Em 1º de janeiro de 1937 Castelinho chega a Belo Horizonte. O homem começa a trabalhar, após ser aprovado em um teste, no Estado de Minas. Polícia, a primeira editoria que passou. O novo repórter policial ganharia 150 mil-réis por mês. Por telefone, cobriu a segunda guerra mundial.  Ele dividia a pensão com Francelino Pereira. O curso de direito foi concluído em 1943. As garras do Estado Novo, ditadura de Getúlio Vargas, de 1937 a 1945, começara a incomodar-lhe. Como à época, tornou-se simpatizante do Partido Comunista.

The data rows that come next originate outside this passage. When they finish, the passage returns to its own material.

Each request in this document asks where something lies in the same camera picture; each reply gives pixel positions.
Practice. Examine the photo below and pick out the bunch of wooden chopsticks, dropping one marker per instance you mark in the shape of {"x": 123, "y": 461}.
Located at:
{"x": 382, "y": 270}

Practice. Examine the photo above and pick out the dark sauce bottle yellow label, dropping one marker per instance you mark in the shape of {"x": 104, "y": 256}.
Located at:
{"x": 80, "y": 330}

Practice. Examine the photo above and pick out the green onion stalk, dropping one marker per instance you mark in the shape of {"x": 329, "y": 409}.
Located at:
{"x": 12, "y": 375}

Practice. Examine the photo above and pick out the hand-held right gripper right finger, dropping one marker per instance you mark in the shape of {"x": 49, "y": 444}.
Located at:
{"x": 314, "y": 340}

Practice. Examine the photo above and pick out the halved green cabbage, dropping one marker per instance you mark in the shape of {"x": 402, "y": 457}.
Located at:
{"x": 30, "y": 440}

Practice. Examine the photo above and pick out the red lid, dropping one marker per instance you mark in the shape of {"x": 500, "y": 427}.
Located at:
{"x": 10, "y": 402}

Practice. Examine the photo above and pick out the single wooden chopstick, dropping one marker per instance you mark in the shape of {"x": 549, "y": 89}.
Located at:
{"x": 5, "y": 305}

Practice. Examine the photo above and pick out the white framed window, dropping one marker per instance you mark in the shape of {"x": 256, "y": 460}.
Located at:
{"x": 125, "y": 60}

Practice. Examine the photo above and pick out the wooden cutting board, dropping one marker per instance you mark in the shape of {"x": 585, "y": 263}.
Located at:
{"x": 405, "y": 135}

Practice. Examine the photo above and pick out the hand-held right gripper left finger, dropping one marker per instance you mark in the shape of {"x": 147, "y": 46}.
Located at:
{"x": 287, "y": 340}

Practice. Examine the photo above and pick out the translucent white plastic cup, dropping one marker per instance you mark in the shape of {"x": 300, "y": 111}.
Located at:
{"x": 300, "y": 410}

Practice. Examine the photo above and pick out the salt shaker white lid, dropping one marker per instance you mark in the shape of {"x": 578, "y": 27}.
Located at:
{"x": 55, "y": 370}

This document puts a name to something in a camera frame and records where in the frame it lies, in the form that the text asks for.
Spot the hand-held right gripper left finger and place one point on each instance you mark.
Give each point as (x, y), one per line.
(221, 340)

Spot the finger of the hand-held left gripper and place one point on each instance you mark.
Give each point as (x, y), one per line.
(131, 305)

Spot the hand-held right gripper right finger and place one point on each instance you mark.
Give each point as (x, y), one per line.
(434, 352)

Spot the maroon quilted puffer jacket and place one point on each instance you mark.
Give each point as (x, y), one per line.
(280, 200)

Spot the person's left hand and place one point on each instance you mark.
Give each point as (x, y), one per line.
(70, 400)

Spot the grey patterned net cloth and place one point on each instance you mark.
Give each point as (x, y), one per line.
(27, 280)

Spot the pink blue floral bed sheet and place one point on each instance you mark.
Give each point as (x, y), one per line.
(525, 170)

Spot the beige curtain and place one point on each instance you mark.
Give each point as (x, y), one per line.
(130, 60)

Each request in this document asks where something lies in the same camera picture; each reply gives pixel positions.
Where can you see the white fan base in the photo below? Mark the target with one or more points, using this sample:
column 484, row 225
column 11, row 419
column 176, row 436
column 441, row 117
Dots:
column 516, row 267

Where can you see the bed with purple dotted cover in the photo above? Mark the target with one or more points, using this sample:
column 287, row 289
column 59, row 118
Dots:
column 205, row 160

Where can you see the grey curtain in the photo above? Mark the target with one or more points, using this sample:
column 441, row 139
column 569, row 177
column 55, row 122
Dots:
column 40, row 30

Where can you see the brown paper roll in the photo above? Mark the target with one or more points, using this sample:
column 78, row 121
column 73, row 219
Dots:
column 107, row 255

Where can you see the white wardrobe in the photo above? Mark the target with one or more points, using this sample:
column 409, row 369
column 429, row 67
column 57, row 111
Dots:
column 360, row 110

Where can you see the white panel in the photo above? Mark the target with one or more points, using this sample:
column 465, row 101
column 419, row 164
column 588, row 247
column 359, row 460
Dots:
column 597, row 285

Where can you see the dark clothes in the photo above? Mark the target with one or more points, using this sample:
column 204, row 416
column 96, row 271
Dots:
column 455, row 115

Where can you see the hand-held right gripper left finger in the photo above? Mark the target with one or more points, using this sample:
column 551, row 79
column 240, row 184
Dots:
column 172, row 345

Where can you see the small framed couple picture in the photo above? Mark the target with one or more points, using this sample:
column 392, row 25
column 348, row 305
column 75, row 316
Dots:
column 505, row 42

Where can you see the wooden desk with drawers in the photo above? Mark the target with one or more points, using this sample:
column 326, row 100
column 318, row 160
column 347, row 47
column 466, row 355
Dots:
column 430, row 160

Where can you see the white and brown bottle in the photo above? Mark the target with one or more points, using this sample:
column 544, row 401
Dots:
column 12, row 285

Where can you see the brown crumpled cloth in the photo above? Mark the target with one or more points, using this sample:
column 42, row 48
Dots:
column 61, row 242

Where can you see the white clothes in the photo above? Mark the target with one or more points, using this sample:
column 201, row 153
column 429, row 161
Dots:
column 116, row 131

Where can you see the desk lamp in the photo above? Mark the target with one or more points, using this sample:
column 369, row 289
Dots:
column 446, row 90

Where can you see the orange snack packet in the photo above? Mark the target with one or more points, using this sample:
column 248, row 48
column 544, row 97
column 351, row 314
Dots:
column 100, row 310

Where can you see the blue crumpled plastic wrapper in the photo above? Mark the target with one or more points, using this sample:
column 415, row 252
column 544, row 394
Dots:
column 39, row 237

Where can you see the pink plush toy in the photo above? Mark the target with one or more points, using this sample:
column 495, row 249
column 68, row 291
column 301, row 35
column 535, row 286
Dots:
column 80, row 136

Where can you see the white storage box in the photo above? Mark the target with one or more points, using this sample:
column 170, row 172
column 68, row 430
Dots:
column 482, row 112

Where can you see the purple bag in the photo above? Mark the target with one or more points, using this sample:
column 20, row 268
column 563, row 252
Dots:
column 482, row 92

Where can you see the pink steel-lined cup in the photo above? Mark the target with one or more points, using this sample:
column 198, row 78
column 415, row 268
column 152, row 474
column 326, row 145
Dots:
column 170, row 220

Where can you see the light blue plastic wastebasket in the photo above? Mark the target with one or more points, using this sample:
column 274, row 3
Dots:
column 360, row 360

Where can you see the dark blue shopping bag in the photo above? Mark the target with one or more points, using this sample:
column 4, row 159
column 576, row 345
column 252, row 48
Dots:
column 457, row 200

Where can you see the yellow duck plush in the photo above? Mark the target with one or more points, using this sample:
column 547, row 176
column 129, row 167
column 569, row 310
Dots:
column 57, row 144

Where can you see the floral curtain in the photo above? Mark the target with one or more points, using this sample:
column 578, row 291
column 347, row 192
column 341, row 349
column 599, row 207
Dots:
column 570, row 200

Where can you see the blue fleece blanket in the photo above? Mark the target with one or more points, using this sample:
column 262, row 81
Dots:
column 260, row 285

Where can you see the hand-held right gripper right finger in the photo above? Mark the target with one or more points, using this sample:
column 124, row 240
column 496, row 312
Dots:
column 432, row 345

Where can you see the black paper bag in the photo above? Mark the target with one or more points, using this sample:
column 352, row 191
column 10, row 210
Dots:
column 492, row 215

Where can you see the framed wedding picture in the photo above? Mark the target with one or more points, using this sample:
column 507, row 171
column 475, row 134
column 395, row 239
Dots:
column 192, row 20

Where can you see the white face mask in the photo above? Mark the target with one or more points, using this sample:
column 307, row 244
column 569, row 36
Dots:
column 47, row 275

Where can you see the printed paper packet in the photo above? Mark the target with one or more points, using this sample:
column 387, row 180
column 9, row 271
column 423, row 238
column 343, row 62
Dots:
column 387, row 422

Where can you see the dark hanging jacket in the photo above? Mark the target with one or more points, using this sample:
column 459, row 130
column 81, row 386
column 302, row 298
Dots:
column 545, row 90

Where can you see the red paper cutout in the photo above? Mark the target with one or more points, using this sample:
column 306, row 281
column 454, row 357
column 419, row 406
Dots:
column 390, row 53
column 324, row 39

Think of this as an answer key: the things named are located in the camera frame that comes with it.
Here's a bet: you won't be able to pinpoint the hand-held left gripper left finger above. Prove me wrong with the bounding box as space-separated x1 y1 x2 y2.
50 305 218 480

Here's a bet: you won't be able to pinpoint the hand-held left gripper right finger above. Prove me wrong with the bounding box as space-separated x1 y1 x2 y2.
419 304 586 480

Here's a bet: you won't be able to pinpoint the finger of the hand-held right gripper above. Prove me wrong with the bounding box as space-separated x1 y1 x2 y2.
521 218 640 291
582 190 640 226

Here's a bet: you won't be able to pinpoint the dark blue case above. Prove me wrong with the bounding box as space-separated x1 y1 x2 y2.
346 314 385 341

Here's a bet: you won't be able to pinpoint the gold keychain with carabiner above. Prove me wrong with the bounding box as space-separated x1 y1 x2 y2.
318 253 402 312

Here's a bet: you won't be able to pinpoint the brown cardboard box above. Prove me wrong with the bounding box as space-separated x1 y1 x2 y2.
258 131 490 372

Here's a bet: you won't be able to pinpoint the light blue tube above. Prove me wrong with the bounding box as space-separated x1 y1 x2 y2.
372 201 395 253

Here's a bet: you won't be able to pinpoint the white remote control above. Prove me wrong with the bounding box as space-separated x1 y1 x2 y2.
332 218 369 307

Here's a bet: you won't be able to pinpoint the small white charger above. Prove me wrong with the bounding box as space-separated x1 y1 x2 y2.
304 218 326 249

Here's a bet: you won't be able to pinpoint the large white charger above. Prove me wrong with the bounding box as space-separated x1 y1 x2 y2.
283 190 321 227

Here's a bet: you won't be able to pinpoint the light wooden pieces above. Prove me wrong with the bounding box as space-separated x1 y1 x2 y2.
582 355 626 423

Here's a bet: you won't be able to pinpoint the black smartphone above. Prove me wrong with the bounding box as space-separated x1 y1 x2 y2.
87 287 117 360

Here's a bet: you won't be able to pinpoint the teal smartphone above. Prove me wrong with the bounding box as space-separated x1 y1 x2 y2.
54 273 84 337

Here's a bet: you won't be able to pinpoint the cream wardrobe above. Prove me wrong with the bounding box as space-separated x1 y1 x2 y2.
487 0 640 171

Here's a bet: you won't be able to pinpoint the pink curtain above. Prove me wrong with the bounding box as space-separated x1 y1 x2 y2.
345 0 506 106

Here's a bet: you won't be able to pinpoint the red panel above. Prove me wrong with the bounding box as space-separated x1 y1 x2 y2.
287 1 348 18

- Ele balançava entre as teses liberais e os ideais comunistas.

Em 1945 o jornalista deixa Belo Horizonte. Vai para o Rio de Janeiro, a Cidade Maravilhosa, capital da República. Neiva Moreira o convida para ser subsecretário de O Jornal, dos Diários Associados, de Assis Chateaubriand, o Chatô. Depois, ele se transfere para o Diário Carioca. No mês de dezembro de 1948, Castelinho se casa com Élvia Lordello. Em 1950, nasce Rodrigo Lordello Castello Branco. Logo depois JK o nomeou procurador do DNER. Sem concurso. Ele ingressa na revista O Cruzeiro, permanece no Diário Carioca e vira colaborador de jornais:

- Folha de S. Paulo, O Estado de S. Paulo e A Noite.

Em 1961, com a vitória da etílica vassoura Jânio Quadros, ele assume a Secretaria de Imprensa da Presidência da República. No dia 25 de agosto do mesmo ano, dia da renúncia, ele chega atrasado ao Palácio do Planalto e encontra-se com Roberto Marinho, a quem dá a notícia e recebe um convite para trabalhar em O Globo, que polidamente recusa. Apesar de ter lançado Continhos e Arco do Triunfo, ele percebe que era melhor jornalista que escritor. Em 1962, ele organiza a sucursal do Jornal do Brasil [JB], em Brasília, centro do poder federal.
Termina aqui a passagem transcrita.